▶ [Stored items from a collection]:
------------------------------

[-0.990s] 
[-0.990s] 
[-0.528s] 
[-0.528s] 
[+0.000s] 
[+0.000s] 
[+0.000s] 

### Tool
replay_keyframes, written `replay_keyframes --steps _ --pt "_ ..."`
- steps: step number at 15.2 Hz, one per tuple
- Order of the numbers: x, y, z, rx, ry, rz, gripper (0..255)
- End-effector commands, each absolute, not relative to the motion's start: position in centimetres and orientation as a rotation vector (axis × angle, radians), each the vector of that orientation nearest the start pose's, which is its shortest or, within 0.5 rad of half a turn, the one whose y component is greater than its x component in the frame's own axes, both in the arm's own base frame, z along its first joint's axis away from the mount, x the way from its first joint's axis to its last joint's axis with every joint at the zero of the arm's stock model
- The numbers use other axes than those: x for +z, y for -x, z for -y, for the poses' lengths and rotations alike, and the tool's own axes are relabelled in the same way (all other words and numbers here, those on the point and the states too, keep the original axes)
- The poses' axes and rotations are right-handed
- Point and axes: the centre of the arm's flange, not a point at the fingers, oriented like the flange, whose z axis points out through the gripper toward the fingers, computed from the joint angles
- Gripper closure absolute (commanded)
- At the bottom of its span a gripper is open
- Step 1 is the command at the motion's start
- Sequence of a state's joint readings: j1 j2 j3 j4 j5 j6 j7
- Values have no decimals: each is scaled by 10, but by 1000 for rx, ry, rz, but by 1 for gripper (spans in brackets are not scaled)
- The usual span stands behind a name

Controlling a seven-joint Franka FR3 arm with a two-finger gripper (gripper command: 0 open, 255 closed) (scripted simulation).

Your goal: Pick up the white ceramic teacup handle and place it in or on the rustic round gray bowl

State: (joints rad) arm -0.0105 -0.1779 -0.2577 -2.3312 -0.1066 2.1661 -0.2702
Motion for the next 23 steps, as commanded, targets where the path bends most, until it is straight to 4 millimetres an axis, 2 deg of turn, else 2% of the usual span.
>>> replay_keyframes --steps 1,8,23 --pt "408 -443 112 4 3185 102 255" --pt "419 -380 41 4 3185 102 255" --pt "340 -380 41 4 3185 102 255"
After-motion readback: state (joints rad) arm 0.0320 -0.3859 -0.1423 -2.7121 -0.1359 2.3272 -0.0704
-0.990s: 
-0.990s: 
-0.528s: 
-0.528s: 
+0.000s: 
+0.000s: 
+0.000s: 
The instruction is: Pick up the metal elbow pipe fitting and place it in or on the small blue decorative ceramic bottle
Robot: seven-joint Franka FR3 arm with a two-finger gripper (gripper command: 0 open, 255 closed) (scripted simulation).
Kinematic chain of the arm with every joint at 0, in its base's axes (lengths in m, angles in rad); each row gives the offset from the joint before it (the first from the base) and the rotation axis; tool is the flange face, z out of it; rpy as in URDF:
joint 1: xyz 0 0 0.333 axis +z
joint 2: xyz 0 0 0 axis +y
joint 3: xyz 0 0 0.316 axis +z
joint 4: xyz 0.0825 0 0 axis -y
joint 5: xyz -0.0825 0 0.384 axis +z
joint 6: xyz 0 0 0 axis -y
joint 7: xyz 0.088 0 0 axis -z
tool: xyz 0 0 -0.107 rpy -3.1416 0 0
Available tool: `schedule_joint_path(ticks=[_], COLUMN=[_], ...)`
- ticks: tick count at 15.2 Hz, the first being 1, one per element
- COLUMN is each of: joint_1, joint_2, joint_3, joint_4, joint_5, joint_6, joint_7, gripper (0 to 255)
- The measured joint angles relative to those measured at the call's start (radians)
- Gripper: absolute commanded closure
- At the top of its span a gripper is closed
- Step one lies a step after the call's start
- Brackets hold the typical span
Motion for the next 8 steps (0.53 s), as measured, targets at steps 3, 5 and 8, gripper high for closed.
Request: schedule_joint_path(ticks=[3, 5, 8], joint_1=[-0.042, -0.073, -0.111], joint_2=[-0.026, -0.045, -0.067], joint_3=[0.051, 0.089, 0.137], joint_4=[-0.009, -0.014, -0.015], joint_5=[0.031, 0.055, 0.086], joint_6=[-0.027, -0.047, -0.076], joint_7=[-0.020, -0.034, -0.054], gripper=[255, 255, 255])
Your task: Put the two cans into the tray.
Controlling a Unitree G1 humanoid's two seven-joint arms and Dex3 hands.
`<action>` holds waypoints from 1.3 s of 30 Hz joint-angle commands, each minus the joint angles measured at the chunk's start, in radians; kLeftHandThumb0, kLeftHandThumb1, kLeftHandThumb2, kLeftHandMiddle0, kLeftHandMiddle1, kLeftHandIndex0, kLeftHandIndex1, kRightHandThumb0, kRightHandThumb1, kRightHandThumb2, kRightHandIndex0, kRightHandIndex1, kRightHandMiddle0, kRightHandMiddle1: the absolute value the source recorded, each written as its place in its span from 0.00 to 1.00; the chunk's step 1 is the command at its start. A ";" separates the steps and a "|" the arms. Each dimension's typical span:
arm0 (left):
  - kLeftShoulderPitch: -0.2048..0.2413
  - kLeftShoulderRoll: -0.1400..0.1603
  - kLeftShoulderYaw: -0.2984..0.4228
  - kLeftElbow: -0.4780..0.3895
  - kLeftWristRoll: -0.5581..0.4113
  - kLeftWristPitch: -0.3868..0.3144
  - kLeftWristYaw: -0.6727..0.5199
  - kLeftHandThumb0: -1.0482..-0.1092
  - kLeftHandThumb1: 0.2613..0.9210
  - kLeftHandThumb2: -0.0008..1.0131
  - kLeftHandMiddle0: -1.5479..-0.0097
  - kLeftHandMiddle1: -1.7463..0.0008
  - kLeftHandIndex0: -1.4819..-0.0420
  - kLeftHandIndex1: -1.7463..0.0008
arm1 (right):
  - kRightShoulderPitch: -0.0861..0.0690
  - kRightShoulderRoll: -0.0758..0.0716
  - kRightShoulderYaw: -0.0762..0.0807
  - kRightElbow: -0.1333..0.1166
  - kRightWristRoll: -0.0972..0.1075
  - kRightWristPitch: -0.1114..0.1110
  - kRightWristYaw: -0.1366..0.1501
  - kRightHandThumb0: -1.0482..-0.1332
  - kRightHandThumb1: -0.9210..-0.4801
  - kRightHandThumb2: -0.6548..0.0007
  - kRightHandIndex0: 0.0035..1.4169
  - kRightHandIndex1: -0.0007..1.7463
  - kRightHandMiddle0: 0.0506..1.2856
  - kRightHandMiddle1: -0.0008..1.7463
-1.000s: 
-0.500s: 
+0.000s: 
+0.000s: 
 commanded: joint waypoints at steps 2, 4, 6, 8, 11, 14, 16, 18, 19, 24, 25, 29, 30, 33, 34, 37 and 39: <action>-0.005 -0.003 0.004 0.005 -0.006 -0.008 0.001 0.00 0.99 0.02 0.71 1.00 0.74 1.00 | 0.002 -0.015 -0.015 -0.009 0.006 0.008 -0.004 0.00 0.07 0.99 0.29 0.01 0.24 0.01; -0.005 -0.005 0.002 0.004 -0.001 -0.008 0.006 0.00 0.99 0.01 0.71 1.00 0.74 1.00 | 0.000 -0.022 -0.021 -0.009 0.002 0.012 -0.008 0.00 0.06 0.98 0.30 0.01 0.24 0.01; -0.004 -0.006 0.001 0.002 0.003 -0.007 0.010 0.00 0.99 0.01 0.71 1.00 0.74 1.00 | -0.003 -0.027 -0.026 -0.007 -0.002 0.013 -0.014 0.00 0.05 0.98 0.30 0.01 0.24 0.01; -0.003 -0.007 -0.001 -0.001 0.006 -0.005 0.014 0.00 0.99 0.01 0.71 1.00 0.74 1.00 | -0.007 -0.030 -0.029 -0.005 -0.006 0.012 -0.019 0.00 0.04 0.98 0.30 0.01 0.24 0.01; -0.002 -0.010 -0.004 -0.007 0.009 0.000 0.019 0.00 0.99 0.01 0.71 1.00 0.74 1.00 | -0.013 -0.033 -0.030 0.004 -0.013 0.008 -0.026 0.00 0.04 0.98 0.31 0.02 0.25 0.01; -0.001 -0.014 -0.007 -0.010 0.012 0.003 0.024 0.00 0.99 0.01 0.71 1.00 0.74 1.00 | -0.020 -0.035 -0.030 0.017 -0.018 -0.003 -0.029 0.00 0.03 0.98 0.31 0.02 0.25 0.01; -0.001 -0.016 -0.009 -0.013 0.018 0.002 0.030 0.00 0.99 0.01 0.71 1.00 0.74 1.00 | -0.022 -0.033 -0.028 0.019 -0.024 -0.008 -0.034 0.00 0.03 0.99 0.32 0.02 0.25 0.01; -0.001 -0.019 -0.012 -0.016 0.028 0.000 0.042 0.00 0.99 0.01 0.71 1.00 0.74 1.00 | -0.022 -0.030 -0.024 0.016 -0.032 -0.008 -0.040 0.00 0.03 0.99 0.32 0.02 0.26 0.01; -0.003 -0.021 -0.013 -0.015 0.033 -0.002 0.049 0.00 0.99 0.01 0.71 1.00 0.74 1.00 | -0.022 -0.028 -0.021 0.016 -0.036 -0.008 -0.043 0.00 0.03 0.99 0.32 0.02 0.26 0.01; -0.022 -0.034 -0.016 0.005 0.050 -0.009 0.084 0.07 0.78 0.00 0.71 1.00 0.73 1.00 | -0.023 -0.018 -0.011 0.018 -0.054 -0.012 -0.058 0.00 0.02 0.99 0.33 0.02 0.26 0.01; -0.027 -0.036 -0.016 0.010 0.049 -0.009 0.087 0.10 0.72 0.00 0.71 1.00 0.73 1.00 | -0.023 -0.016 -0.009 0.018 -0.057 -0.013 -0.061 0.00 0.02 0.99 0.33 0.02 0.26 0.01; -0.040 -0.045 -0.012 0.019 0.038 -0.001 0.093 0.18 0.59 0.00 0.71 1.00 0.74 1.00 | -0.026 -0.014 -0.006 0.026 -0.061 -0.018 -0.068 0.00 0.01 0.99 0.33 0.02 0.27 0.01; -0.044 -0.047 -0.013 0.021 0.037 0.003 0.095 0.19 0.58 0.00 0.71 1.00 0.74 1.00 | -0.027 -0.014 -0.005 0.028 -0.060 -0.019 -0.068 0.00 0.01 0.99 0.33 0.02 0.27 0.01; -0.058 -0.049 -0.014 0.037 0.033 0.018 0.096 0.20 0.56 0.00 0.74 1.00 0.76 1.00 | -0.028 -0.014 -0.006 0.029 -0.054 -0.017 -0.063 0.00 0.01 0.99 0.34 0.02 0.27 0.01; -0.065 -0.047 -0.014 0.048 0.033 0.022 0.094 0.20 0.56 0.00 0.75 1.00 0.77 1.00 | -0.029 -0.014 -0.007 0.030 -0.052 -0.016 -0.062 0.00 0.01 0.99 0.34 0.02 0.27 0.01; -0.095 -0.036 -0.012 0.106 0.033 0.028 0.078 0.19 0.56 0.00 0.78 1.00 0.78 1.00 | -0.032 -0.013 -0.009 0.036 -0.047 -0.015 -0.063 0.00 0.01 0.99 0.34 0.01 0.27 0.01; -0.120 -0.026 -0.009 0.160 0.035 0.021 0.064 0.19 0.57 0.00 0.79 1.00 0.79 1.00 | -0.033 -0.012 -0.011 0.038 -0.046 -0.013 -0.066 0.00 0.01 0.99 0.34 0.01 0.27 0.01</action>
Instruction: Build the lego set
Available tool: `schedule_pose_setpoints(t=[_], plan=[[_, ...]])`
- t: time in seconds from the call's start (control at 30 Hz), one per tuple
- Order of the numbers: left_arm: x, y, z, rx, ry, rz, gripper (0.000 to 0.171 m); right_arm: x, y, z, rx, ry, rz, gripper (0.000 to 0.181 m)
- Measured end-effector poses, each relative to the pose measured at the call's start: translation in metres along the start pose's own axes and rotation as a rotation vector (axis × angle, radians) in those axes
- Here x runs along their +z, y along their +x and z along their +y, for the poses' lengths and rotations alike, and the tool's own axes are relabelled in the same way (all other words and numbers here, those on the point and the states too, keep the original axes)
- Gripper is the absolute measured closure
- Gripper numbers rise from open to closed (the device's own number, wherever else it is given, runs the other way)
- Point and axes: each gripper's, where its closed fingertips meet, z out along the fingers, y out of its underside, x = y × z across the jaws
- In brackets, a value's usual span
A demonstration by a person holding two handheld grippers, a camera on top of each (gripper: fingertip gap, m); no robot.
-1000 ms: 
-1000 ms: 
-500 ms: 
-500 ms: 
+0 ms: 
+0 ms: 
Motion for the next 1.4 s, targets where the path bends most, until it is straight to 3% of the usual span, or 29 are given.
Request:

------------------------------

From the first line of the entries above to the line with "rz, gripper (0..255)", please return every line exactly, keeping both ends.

[-0.990s] 
[-0.990s] 
[-0.528s] 
[-0.528s] 
[+0.000s] 
[+0.000s] 
[+0.000s] 

### Tool
replay_keyframes, written `replay_keyframes --steps _ --pt "_ ..."`
- steps: step number at 15.2 Hz, one per tuple
- Order of the numbers: x, y, z, rx, ry, rz, gripper (0..255)

The exercise requires no further answer.